I awaken this morning to the heaviest snowfall of this Tennessee winter. Winter has lost whatever charm it still had for most southerners this year. I remain in the great minority of southerners who enjoy a long winter. I haven’t always been this way. The love of winter has grown as I’ve aged. It’s not the hope for regular snowfall, though I’ve always been who loves the snow. This year, I discovered a new love for the mystery and beauty of winter before the first snowflake fell on Tennessee soil. On streets and wooded footpaths; on sunny mornings and overcast afternoons; on dark and quiet nights; I’ve grown to love the soul space that only winter brings.
At first it was exercise that motivated me to walk in the cold. Then I discovered how my soul was more awake because I was moving through cold and barren landscapes. Walking these past few months has become both a physical and spiritual exercise. Winter walks have become a form of prayer with no speech involved.
Winter Walking & Loving Your Neighbors
God has always led his people into the wilderness to seek Him. Jesus is led by the Spirit in the wilderness to live by the Word of God alone. Living in the congested spaces of suburban communities, it’s not easy to move toward a physical wilderness close by. Where space doesn’t offer a wilderness, times and seasons usher a quiet stillness without traveling miles away. If you live in the suburbs and you crave solitude, your best hope for hearing silence in the suburbs is on a winter walk while your neighbors hibernate from the cold. And as you pass their homes, seeing the warm glow from living rooms, it becomes natural to intercede for those neighbors you do not even know. Christ said to love your neighbors and sometimes love means walking by your neighbor’s home and praying peace over the households near your own.
Solitude and Vision in an Urban Wilderness
After a few weeks of walking the streets around my house, I still needed a more open terrain. I can grow tired of pavement and need the feel of solid earth beneath my feet. Thanks to some wonderful and dedicated leaders in Knoxville, I’ve been able to enjoy numerous trails in Knoxville’s Urban Wilderness. Fifteen minutes from my house, I’m able to walk a network of wooded trails that take me along quiet streams and lofty bluffs, over hills and ridges.

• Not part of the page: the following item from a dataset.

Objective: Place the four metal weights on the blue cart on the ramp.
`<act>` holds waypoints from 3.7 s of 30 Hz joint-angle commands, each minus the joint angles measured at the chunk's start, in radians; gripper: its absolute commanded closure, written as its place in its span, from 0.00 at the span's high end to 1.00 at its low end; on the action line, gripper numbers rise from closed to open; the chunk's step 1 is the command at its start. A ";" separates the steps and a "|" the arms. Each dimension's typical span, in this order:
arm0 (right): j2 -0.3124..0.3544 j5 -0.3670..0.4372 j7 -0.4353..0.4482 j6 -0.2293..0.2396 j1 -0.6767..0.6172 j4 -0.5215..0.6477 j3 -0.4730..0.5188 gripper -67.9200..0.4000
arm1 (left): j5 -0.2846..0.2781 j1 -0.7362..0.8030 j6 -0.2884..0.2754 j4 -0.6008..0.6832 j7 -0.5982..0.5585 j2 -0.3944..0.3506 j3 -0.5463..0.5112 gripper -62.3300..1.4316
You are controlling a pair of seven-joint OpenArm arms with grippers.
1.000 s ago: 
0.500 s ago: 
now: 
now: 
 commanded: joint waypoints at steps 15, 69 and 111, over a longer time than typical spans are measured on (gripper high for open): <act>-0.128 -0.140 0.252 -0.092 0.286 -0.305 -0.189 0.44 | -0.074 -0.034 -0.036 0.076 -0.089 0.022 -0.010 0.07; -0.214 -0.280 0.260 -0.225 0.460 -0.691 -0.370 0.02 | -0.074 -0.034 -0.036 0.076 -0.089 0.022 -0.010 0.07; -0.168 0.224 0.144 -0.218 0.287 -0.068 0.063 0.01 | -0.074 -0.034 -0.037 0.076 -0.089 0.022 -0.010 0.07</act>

In a matter of weeks, these same trails will be highly trafficked by mountain bikers and hiking groups. But in the winter, you can walk for hours without seeing another person on wheels or on foot. The loudest noise might be the cadence of your own footsteps. And it is that cadence that awakens the soul to the act of prayer inherent within walking.
Walking in any season helps the mind settle and you can finally, in the words of Frederick Buechner, ‘listen to your life.’ It is the silence that winter uniquely brings that calls the soul to listen to the world—both the outer world it inhabits and the inner world of the soul. If I accept it, the Holy Spirit will use winter to awaken my hunger for holy silence.

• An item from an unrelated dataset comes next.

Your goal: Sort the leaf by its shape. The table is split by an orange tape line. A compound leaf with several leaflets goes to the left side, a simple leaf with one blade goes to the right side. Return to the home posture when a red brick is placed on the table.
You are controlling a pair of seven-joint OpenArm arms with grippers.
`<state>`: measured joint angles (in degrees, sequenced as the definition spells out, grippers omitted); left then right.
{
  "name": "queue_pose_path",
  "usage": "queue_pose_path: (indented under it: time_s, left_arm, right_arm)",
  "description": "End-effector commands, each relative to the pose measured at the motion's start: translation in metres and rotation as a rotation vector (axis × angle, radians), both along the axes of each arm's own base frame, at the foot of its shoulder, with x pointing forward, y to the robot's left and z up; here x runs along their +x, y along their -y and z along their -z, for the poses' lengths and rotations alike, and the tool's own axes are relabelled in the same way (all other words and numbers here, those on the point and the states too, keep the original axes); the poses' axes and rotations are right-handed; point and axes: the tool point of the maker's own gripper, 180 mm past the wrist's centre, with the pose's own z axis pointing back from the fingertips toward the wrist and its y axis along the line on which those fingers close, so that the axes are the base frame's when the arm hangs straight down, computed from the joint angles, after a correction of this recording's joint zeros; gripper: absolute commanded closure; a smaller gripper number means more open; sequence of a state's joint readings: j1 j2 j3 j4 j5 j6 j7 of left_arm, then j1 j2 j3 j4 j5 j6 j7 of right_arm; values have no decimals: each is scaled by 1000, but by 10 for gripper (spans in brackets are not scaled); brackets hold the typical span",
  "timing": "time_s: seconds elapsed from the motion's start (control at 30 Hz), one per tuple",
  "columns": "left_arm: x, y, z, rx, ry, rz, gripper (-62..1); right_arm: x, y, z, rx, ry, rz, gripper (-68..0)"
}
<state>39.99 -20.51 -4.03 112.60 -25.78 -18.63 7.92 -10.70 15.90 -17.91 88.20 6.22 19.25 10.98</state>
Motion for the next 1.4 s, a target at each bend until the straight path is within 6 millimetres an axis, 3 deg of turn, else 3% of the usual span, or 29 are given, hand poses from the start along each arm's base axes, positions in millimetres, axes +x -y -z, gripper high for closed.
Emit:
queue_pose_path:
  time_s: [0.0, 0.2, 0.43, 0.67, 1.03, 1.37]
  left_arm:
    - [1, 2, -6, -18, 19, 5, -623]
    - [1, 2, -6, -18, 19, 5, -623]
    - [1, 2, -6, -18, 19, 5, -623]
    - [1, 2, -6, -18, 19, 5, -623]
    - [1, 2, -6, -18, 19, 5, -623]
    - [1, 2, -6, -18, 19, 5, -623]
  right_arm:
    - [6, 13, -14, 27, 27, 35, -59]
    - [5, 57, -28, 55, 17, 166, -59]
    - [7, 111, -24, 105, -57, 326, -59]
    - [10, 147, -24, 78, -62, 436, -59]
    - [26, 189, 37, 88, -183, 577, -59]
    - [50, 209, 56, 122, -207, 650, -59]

Not only does the sound of winter’s silence bring peace to my soul, I also have a new affection for what these barren landscapes reveal. Walking the trails of the Urban Wilderness, I discover that I can see more features of the landscape than I can see in the spring and summer seasons. My vision is sharper and clearer in the winter. After autumn’s foilage loosens from trees and burrows in the earth, it becomes possible to see the terrain of ridges and hill much more clearly. I’ve walked some of these same trails in the spring and summer, yet I could never see the landscape in its wholeness. The scents and sights of leaves and blossoms are wonderful all their own, yet they shield my vision from seeing a broader perspective of the ground I traverse. I cannot appreciate the beauty of slopes and streams and trees and ponds in one view until I begin walking the muddy winter trails of the Urban Wilderness. There have been a few moments where I stand still and would say within myself, ‘I see the shape of this place now.’
So also when we enter the winter wilderness of the soul. Winter rewards us with illuminating visions when we endure its chilly winds and melancholy days.
Welcome and Farewell, Winter
I don’t expect that my fellow southerners will suddenly embrace this long winter and venture onto footpaths and city streets seeking solace within. Probably best to wait until the ice thaws and snow melts, anyway.
But even if cabin and spring fever cannot be abated, I can give a witness that winter need not be a sworn enemy. As the writer of Ecclesiastes said, ‘for everything there is a season, and a time for every matter under heaven.’ Walking in winter has helped me embrace the gift of silence, solitude, and vision that only this season brings.
Where I agree with my southern friends is that winter can indeed wear out its welcome. I can feel a turning in my soul, a readiness for spring, too. I, too, long for the first sight of a dandelion’s bloom. I’m waiting to hear the robin’s song. My soul needs the hope that God reveals through green leaves. Yet I hope the scents, sights, and sounds of spring will be more alive because I’ve embraced their absence, too. When I walk shaded footpaths on the glory of a May afternoon, I’ll know the landscape a bit better for having seen its wholeness in the dead of winter.